Je dépasse la porte et aperçois Nilson. Il m'attend. Il semble impatient de partir. Il tient dans ses mains ma veste et mon sac. À sa hauteur il ne dit rien, il me fait signe d'enfiler mes affaires et me tend mon sac.

Mon dominant glisse sa main dans le creux de mes reins et me pousse vers la sortie. Malgré moi je frissonne. Pendant le trajet jusqu'à sa Range Rover noire c'est le calme absolu. Il m'ouvre la portière et boucle ma ceinture - comme si j'étais une enfant - puis il contourne la voiture et s'installe sur le siège conducteur. Avant de s'attacher, il enlève son masque et le pose sur la banquette arrière. Il ne m'adresse aucun regard ni aucune parole.

À mon tour je me concentre sur le paysage afin d'éviter de fixer cet homme à côté de moi. Il s'est engagé sur la route. Le silence se fait lourd. L'ambiance est pesante. D'une voix tremblante, je dis :

- Je vous demande pardon, monsieur.

Sur le coup il ne répond pas. Je me recroqueville sur moi-même. La voiture ralentie, je sens qu'il me regarde.

- Comment te sens-tu ? Je n'ai pas l'habitude de laisser seules mes soumises après une punition. Et tu ne semblais pas dans ton assiette. T'ai-je fait du mal ?

Il se préoccupe de moi. Je l'ai énervé, mais il veut savoir comment je vais. Je ne sais pas trop quoi lui répondre. Il me déroute. Je triture ma robe, je ne réponds pas. Il m'est totalement impossible de lui dire tout ce dont j'ai été victime. Je l'apprécie. Il y a tellement longtemps que je n'ai pas été attirée par un homme. Je n'ai pas envie de le voir disparaitre.

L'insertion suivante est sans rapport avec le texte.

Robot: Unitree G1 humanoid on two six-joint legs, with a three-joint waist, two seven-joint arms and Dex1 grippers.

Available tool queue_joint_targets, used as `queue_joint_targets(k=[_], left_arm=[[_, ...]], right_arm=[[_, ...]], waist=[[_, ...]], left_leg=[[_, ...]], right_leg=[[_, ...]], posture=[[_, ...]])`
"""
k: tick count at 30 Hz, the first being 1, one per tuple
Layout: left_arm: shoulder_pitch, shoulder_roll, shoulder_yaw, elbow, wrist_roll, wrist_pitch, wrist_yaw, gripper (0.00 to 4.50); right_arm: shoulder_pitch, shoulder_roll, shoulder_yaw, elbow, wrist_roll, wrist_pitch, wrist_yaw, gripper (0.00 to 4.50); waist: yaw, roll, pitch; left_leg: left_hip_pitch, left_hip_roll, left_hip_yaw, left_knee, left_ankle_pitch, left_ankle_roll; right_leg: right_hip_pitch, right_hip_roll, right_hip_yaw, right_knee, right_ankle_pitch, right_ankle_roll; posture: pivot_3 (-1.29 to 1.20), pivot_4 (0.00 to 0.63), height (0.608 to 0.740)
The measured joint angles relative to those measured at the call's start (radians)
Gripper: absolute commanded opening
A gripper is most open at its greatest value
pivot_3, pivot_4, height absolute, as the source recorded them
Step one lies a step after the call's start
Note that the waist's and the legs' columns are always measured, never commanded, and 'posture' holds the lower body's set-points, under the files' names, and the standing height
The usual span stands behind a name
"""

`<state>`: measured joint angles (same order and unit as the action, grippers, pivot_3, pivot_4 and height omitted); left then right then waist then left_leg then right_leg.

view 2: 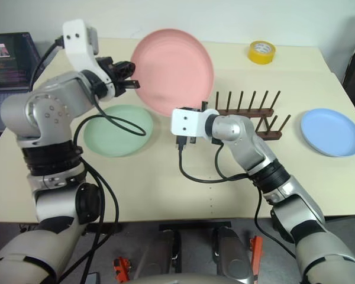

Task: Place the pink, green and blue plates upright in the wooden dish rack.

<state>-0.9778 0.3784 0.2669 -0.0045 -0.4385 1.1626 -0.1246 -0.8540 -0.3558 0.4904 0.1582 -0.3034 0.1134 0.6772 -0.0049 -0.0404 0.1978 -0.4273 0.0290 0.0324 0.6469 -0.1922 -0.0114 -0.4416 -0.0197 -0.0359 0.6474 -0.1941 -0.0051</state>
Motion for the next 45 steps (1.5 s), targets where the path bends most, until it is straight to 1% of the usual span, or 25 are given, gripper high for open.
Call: queue_joint_targets(k=[2, 6, 9, 11, 13, 18, 20, 23, 25, 27, 28, 31, 33, 35, 40, 41, 43, 45], left_arm=[[0.001, 0.0, 0.0, 0.0, 0.0, 0.004, 0.0, 0.0], [0.001, 0.003, -0.003, -0.005, 0.001, 0.007, -0.002, 0.0], [0.001, 0.024, -0.026, -0.006, 0.003, 0.011, -0.018, 0.0], [0.001, 0.028, -0.026, -0.006, 0.002, 0.015, -0.021, 0.47], [0.001, 0.028, -0.025, -0.008, 0.0, 0.023, -0.023, 1.05], [0.001, 0.041, -0.031, -0.025, 0.0, 0.029, -0.044, 2.83], [0.001, 0.07, -0.048, -0.031, 0.001, 0.03, -0.066, 3.55], [0.001, 0.116, -0.081, -0.057, 0.001, 0.029, -0.105, 4.45], [0.001, 0.152, -0.089, -0.083, -0.011, 0.027, -0.151, 4.45], [0.0, 0.211, -0.087, -0.13, -0.049, 0.021, -0.228, 4.45], [0.001, 0.256, -0.084, -0.166, -0.073, 0.003, -0.286, 4.45], [0.005, 0.332, -0.039, -0.225, -0.131, -0.04, -0.391, 4.45], [0.059, 0.404, 0.008, -0.244, -0.161, -0.109, -0.484, 4.45], [0.11, 0.444, 0.054, -0.251, -0.19, -0.15, -0.553, 4.45], [0.234, 0.512, 0.134, -0.303, -0.258, -0.258, -0.711, 4.45], [0.276, 0.523, 0.13, -0.324, -0.263, -0.28, -0.743, 4.45], [0.359, 0.543, 0.073, -0.362, -0.246, -0.324, -0.791, 4.45], [0.423, 0.533, -0.04, -0.388, -0.2, -0.371, -0.807, 4.45]], right_arm=[[0.0, 0.0, 0.0, 0.003, -0.005, -0.006, 0.0, 0.02], [0.0, 0.002, 0.001, 0.013, -0.023, -0.03, -0.001, 0.02], [0.0, 0.005, 0.001, 0.022, -0.029, -0.04, -0.001, 0.02], [0.0, 0.006, 0.001, 0.023, -0.03, -0.042, -0.001, 0.0], [0.0, 0.007, -0.002, 0.026, -0.03, -0.042, -0.004, 0.0], [-0.001, 0.006, -0.01, 0.044, -0.031, -0.043, -0.007, 0.0], [-0.001, 0.006, -0.01, 0.044, -0.031, -0.044, -0.007, 0.0], [-0.001, 0.005, -0.015, 0.044, -0.031, -0.049, -0.007, 0.0], [-0.001, 0.005, -0.017, 0.044, -0.031, -0.051, -0.007, 0.0], [0.0, 0.007, -0.027, 0.044, -0.027, -0.051, -0.006, 0.0], [0.0, 0.017, -0.046, 0.044, -0.007, -0.045, -0.004, 0.0], [-0.001, 0.051, -0.108, 0.042, 0.066, -0.031, 0.002, 0.0], [-0.003, 0.082, -0.168, 0.026, 0.153, -0.004, 0.018, 0.0], [-0.016, 0.09, -0.229, 0.001, 0.228, 0.035, 0.028, 0.0], [-0.089, 0.073, -0.416, -0.061, 0.422, 0.198, 0.035, 0.0], [-0.101, 0.054, -0.455, -0.063, 0.459, 0.241, 0.034, 0.0], [-0.114, -0.002, -0.545, -0.06, 0.525, 0.322, 0.026, 0.0], [-0.118, -0.081, -0.64, -0.049, 0.603, 0.413, 0.031, 0.0]], waist=[[0.0, 0.0, 0.0], [0.0, 0.0, 0.0], [0.0, 0.0, 0.0], [0.0, 0.0, 0.0], [0.0, 0.0, 0.0], [0.0, 0.0, 0.0], [-0.001, 0.0, 0.0], [-0.002, 0.0, 0.0], [-0.002, 0.0, 0.0], [-0.004, 0.0, 0.0], [-0.006, 0.0, 0.0], [-0.007, 0.0, 0.0], [-0.013, 0.0, 0.0], [-0.015, 0.0, 0.0], [-0.01, 0.0, 0.0], [-0.007, 0.0, 0.0], [0.005, 0.0, 0.0], [0.018, 0.0, 0.0]], left_leg=[[0.0, 0.0, 0.0, 0.0, 0.0, 0.0], [0.0, 0.0, 0.0, 0.0, 0.0, 0.0], [0.0, 0.0, 0.0, 0.0, 0.0, 0.0], [0.0, 0.0, 0.0, 0.0, 0.0, 0.0], [0.0, 0.0, 0.0, 0.0, 0.0, 0.0], [0.0, 0.0, 0.0, 0.0, 0.0, 0.0], [0.0, 0.0, 0.0, -0.001, 0.0, 0.0], [0.0, 0.0, 0.0, -0.001, 0.0, 0.0], [0.0, 0.0, 0.0, -0.001, 0.0, 0.0], [0.0, 0.0, 0.0, -0.001, 0.0, 0.0], [0.0, 0.001, 0.0, -0.001, 0.0, 0.0], [0.001, 0.001, 0.0, -0.002, 0.0, 0.0], [0.001, 0.001, 0.0, -0.002, 0.0, 0.0], [0.001, 0.002, 0.0, -0.001, 0.0, 0.0], [0.002, 0.001, 0.0, -0.001, 0.0, 0.0], [0.002, 0.0, 0.0, -0.001, 0.0, 0.0], [0.002, 0.0, 0.001, -0.001, 0.0, 0.0], [0.002, 0.0, 0.001, -0.001, 0.0, 0.0]], right_leg=[[0.0, 0.0, 0.0, 0.0, 0.0, 0.0], [0.0, 0.0, 0.0, 0.0, 0.0, 0.0], [0.0, 0.0, 0.0, 0.0, 0.0, 0.0], [0.0, 0.0, 0.0, 0.0, 0.0, 0.0], [0.0, 0.0, 0.0, 0.0, 0.0, 0.0], [0.0, 0.0, 0.0, 0.0, 0.0, 0.0], [0.0, 0.0, 0.0, 0.0, 0.0, 0.0], [0.0, 0.0, 0.0, 0.0, 0.0, 0.0], [0.0, 0.0, 0.0, 0.0, 0.0, 0.0], [0.0, 0.0, 0.0, -0.001, 0.0, 0.0], [-0.001, 0.0, 0.0, -0.001, 0.0, -0.001], [0.0, 0.0, 0.0, -0.001, -0.001, -0.001], [0.0, 0.0, 0.0, 0.0, -0.001, -0.001], [0.0, 0.0, 0.0, 0.0, -0.001, -0.002], [0.001, -0.001, 0.0, -0.001, -0.001, -0.002], [0.001, -0.001, 0.0, -0.001, -0.001, -0.002], [0.002, -0.003, 0.0, -0.001, -0.002, -0.005], [0.002, -0.003, 0.0, -0.002, -0.004, -0.008]], posture=[[0.0, 0.15, 0.74], [0.0, 0.15, 0.74], [0.0, 0.15, 0.74], [0.0, 0.15, 0.74], [0.0, 0.15, 0.74], [0.0, 0.15, 0.74], [0.0, 0.15, 0.74], [0.0, 0.15, 0.74], [0.0, 0.15, 0.74], [0.0, 0.15, 0.74], [0.0, 0.15, 0.74], [0.0, 0.15, 0.74], [0.0, 0.15, 0.74], [0.0, 0.15, 0.74], [0.0, 0.15, 0.74], [0.0, 0.15, 0.74], [0.0, 0.15, 0.74], [0.0, 0.15, 0.74]])
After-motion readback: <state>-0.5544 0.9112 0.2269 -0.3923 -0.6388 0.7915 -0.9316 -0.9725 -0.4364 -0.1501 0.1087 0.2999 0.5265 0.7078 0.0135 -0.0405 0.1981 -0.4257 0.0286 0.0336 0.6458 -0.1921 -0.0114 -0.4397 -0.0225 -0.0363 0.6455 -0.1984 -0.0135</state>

- Mia, j'ai besoin de savoir comment tu te sens. Dis-moi ce qui te passe par la tête. Comment est-ce que tu t'es sentie après ta punition ? Pourquoi t'es-tu effondrée en sanglots sur le lit ? J'ai besoin de savoir pour ne pas refaire la même erreur.

- J'étais bien. J'ai juste eu besoin d'un temps pour me ressaisir, c'est tout. C'était trop d'émotions pour une première fois.

Un ange passe. Il ne dit rien et je reste mutine. Je pose ma tête contre la vitre froide et ferme les yeux. Je somnole un peu, jusqu'à ce que je sente la voiture s'arreter. J'ouvre les yeux et me retrouve devant mon immeuble. Je me tourne vers Nilson en essayant de comprendre comment il a eu mon adresse :

- J'ai demandé à Marisa, répond-t-il à ma question silencieuse.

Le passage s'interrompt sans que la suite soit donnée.